Records drawn from a dataset
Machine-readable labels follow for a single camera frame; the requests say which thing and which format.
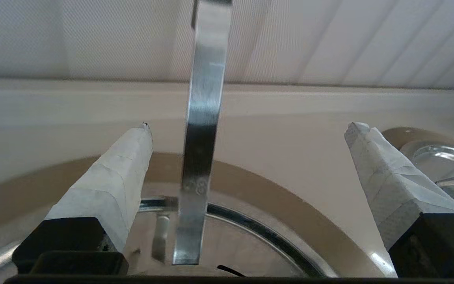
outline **metal strip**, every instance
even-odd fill
[[[230,1],[198,0],[173,264],[199,264],[220,114]]]
[[[167,230],[169,227],[169,214],[157,212],[155,232],[152,240],[152,258],[160,263],[166,263]]]

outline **brown arch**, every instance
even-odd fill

**GOAL OF THE EXERCISE**
The string "outline" marks the lines to copy; report each of them from the data above.

**ANSWER TO THIS PROBLEM**
outline **metal strip**, every instance
outline **brown arch**, every instance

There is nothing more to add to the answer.